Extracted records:

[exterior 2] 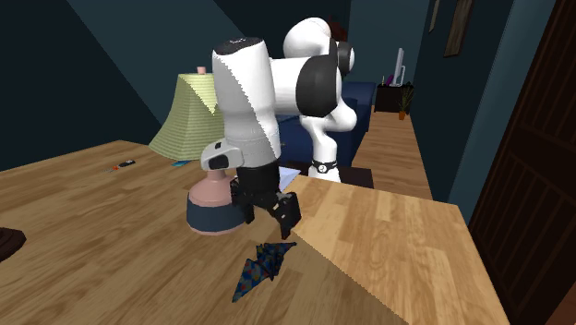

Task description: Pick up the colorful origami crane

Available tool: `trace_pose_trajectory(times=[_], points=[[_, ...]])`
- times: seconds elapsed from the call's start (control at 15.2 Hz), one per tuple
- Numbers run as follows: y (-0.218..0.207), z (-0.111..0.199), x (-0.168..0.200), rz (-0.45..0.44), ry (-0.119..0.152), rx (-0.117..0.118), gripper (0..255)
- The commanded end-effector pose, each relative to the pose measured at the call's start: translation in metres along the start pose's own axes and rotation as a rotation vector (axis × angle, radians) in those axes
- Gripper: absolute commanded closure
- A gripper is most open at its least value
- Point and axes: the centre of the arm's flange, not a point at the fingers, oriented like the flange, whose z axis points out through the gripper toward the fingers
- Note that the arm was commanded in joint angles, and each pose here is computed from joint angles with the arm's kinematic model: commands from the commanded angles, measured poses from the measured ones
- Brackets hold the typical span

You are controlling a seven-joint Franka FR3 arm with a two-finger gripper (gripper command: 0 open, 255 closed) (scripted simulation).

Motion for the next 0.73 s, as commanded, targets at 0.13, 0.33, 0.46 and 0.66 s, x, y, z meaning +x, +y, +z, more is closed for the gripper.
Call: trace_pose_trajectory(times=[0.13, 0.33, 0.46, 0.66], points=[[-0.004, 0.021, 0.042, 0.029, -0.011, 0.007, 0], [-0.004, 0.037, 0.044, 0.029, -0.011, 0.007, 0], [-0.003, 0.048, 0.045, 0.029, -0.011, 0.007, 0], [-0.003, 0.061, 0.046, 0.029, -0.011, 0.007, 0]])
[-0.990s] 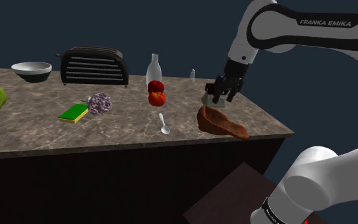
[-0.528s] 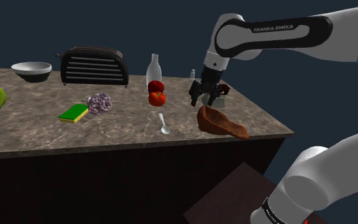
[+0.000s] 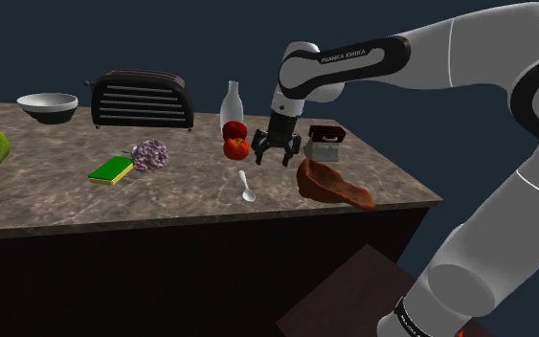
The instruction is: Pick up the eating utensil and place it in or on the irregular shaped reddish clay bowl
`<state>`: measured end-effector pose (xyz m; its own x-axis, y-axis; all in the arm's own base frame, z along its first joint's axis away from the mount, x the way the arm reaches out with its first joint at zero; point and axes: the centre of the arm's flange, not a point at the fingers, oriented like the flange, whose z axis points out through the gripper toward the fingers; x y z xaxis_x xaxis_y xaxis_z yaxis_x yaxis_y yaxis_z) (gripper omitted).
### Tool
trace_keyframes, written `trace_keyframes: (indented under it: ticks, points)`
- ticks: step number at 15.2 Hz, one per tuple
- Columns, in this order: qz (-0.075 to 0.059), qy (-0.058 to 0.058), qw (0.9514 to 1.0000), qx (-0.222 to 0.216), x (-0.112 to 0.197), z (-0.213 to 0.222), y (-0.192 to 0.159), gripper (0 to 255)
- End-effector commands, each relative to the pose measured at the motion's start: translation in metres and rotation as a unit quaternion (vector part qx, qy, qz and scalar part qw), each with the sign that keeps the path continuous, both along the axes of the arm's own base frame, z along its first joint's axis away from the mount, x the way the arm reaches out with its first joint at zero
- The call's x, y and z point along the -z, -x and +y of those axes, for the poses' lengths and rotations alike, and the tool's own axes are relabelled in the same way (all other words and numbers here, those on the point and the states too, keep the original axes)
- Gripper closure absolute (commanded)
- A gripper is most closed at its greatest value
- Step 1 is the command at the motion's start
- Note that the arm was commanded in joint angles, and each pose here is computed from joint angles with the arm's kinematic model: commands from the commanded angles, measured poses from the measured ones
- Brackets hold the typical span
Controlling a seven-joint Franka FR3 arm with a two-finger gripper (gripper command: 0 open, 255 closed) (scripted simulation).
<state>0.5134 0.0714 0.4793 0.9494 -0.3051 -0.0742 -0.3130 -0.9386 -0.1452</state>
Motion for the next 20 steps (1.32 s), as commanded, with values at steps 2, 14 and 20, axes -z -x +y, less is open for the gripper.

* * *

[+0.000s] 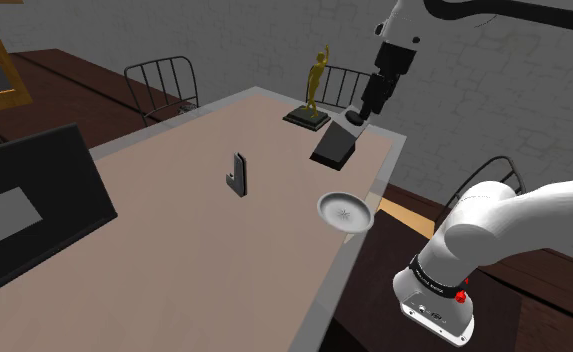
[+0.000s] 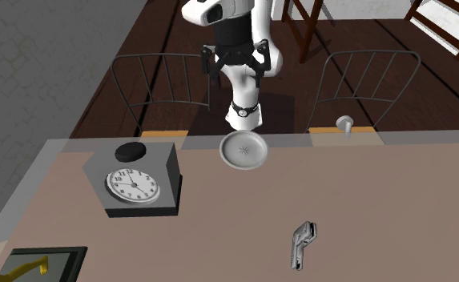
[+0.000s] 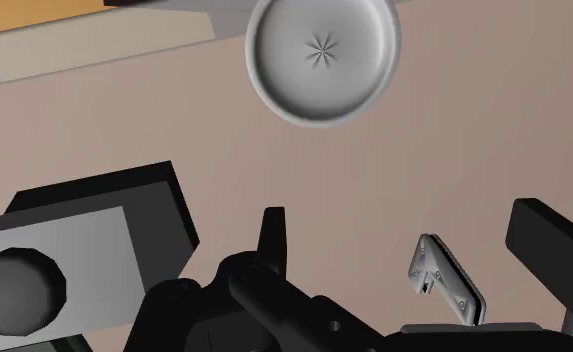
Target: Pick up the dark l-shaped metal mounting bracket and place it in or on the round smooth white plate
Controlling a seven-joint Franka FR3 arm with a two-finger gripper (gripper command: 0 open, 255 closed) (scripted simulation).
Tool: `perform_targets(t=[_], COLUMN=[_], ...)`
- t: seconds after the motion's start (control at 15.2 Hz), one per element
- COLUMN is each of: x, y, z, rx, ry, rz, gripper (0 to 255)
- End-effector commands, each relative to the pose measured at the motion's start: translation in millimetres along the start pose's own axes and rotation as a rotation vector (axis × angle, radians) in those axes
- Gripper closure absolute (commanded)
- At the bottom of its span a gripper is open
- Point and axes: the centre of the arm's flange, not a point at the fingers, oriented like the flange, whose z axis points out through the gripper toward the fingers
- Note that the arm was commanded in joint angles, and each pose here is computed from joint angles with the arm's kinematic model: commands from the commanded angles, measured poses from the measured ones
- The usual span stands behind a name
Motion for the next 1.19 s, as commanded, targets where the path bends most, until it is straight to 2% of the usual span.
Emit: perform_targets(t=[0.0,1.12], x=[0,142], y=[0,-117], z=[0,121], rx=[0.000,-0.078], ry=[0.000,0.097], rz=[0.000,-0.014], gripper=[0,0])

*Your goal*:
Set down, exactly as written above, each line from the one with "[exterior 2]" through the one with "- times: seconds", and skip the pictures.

*Answer to this problem*:
[exterior 2] 

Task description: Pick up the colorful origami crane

Available tool: `trace_pose_trajectory(times=[_], points=[[_, ...]])`
- times: seconds elapsed from the call's start (control at 15.2 Hz), one per tuple

The output requires nothing else.